[SOURCE DATA Boundary: Start]

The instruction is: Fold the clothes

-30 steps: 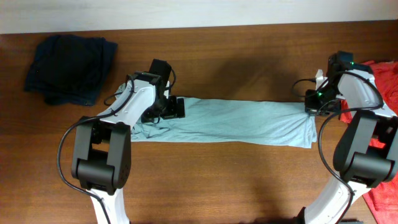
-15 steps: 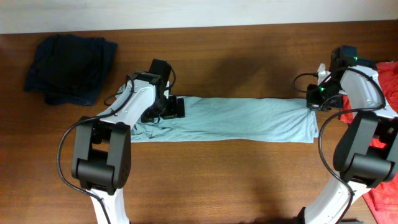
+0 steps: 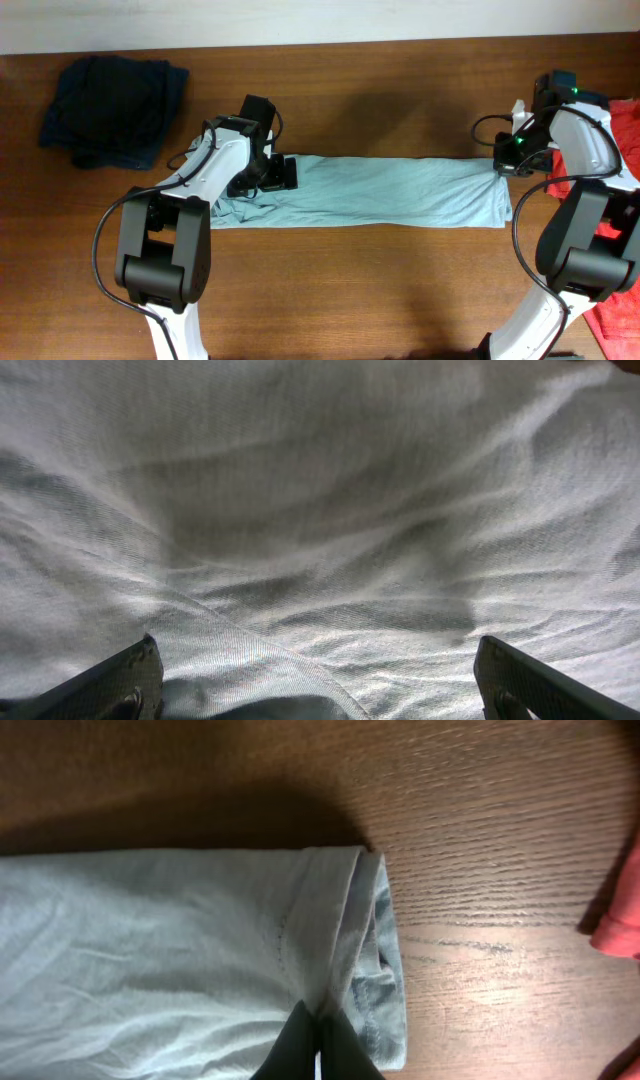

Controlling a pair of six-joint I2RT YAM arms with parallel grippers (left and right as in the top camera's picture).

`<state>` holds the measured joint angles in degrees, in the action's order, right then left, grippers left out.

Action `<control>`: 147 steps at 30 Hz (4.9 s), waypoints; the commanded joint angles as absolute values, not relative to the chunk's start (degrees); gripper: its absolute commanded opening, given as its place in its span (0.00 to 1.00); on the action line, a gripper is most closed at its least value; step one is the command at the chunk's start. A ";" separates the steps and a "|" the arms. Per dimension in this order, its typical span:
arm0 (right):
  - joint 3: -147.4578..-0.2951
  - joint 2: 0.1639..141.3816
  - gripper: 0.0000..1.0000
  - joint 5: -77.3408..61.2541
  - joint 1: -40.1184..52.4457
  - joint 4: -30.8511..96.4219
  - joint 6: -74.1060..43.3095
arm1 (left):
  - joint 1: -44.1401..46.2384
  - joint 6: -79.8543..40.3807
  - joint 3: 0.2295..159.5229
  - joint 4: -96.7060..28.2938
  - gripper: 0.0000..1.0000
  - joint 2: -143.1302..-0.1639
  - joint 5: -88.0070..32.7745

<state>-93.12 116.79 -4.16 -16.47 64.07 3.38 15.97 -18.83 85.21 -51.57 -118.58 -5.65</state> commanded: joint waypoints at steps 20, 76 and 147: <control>-95.48 115.55 0.04 -3.18 -16.14 61.58 0.60 | 16.14 -18.61 84.62 -51.62 0.99 -117.30 -6.24; -93.27 118.63 0.60 8.23 -12.88 58.65 1.21 | 16.14 -18.61 84.62 -51.62 0.99 -117.30 -6.24; -79.44 119.55 0.08 -12.12 -22.92 50.28 7.27 | 16.14 -18.59 84.62 -51.62 0.99 -117.30 -6.24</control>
<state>-83.53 119.87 -12.36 -22.52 52.36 6.70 15.97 -18.83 85.21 -51.57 -118.58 -5.67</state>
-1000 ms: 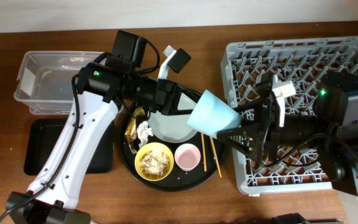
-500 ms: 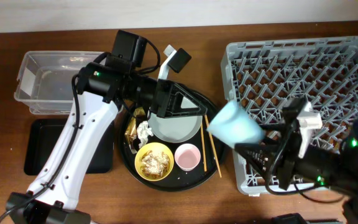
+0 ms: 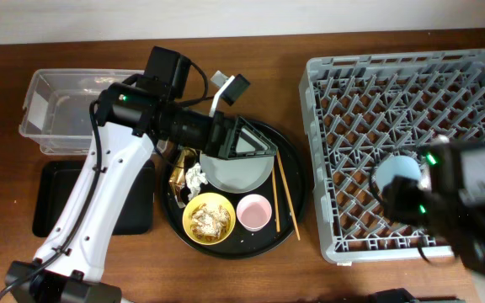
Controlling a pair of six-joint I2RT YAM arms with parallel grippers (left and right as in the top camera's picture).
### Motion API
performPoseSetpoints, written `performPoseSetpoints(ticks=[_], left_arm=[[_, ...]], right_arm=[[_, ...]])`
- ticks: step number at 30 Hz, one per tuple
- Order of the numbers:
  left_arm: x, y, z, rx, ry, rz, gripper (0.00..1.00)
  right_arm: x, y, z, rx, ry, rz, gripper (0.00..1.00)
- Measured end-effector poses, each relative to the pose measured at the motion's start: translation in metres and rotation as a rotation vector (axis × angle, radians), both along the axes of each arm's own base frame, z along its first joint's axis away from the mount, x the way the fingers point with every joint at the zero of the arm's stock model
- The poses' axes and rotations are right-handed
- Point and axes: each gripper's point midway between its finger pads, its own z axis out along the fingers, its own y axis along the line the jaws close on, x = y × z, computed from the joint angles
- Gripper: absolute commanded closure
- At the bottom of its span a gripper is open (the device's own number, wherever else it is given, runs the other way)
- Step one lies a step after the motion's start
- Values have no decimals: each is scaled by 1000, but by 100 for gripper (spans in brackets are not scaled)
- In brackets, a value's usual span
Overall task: Sort waste into correct bins and load items into the dishwasher rack
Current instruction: 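Place the blue cup upside down in the dish rack with right gripper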
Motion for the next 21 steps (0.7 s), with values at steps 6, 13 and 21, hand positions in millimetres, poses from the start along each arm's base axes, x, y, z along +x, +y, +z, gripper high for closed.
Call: performPoseSetpoints(ticks=[6,13,21], left_arm=[[-1,2,-6,34,12,9,0],[1,5,-12,83,-22,27,0],[3,11,-19,162,-72,63,0]], right_arm=[[45,-15,-71,-66,354,-54,50],[76,-29,-117,17,473,6,12],[84,-11,-89,102,386,91,12]])
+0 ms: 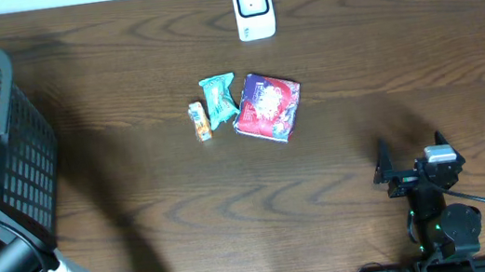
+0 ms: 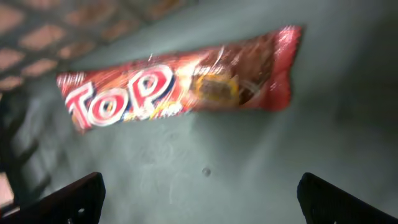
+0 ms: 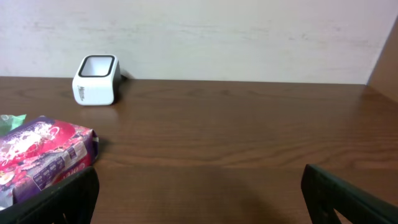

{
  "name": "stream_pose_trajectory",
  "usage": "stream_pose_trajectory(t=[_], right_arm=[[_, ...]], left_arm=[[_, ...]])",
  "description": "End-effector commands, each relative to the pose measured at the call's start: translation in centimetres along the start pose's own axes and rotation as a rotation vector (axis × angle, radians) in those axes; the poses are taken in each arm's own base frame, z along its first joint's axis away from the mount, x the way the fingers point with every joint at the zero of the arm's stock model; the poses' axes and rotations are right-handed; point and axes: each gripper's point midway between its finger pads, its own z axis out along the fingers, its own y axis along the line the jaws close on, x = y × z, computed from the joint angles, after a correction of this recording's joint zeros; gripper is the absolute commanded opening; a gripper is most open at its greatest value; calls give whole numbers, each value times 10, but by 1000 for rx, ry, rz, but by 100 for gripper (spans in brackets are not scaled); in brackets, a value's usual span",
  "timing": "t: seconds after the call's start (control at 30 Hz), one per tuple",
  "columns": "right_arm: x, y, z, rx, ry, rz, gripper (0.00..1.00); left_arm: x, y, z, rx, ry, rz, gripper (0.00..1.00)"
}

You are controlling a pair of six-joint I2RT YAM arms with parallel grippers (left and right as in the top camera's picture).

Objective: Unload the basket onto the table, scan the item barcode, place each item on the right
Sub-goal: 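Reach into the basket and grasp the red TOP chocolate bar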

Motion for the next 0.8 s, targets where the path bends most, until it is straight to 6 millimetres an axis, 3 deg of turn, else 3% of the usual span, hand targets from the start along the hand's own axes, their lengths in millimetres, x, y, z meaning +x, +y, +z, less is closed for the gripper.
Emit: stream_pose_trajectory(t=[0.0,0.4,0.77], right_arm=[[1,-1,0,1,1,12,99],[1,-1,0,1,1,12,99],[1,-1,0,1,1,12,99]], left_arm=[[0,-1,8,1,-4,113,98],[-13,-9,24,21,-91,318,98],[-7,13,46,73,-45,312,97]])
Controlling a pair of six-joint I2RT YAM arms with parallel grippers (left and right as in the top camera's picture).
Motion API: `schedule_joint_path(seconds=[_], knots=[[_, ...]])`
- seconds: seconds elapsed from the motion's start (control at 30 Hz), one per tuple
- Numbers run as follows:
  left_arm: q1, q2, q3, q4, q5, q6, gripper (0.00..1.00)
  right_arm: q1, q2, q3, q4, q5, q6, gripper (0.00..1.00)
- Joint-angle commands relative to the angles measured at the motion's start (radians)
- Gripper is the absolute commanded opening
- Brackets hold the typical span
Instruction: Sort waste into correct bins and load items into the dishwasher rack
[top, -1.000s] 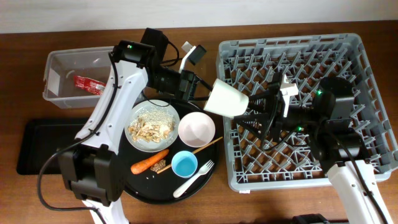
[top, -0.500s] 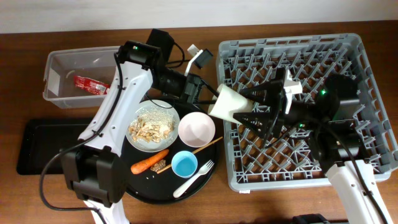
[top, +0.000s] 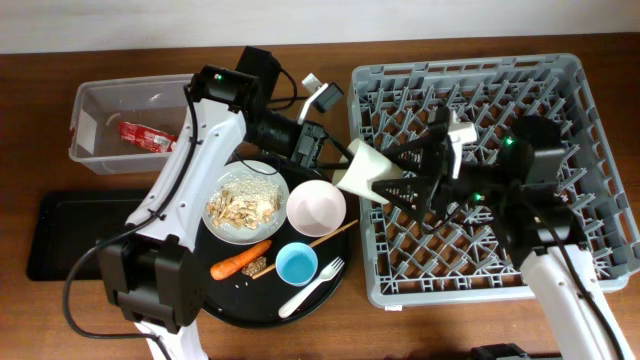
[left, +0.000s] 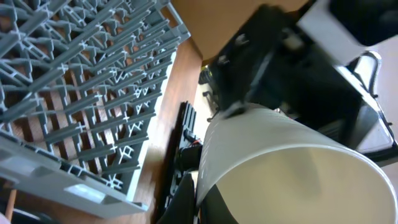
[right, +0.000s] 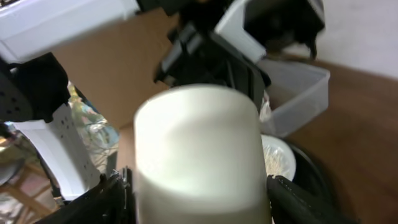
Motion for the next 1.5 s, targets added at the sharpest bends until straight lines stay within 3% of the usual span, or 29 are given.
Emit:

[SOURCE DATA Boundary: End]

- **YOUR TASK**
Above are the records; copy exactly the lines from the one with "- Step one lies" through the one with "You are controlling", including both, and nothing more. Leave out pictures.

- **EXERCISE ANSWER**
- Step one lies a step after the motion's start
- Values have no decimals: each is scaled by 1000, but by 100 for gripper (spans in brackets are not scaled)
- In brackets, a value's usual span
Overall task: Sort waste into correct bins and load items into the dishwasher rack
Current instruction: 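Place the blue cup upside down in the dish rack with right gripper
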Motion for the next 21 steps (0.7 s), with values at steps 6, 13 and 21, hand positions in millimetres, poses from the start along each arm's base axes, x, y, z along +x, +y, +z, gripper high for closed.
Call: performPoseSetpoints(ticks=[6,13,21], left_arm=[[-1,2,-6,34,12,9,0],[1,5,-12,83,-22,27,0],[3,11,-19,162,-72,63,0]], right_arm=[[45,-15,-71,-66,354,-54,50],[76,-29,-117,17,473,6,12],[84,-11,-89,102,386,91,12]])
+0 ms: 
+0 ms: 
+0 ms: 

{
  "name": "stream_pose_trajectory",
  "usage": "stream_pose_trajectory(t=[_], right_arm=[[_, ...]], left_arm=[[_, ...]])",
  "description": "End-effector commands, each relative to the pose measured at the call's start: translation in centimetres along the start pose's own axes and rotation as a rotation vector (axis × angle, radians) in those axes; the poses are taken in each arm's own base frame, z along its first joint's axis away from the mount, x the way the fingers point with every joint at the zero of the arm's stock model; the poses' axes and rotations are right-handed; point and axes: each gripper's point midway between its finger pads, its own z axis out along the fingers, its own y axis along the line the jaws close on, x = y × z, computed from the joint angles, after a correction of this recording's joint zeros; gripper is the absolute commanded opening; a gripper is most open at its greatest value; calls give whole numbers, each value times 10, but by 1000 for rx, ry, rz, but by 100 for gripper (spans in brackets are not scaled); in brackets, a value's usual span",
  "timing": "t: seconds after the call's start (control at 30 Hz), one per tuple",
  "columns": "right_arm: x, y, z, rx, ry, rz, gripper (0.00..1.00); left_arm: x, y, z, rx, ry, rz, gripper (0.00..1.00)"
}

You are controlling a pair of six-joint I2RT YAM arms with parallel grippers (left and right as in the top camera's picture).

No additional output is required for this exercise.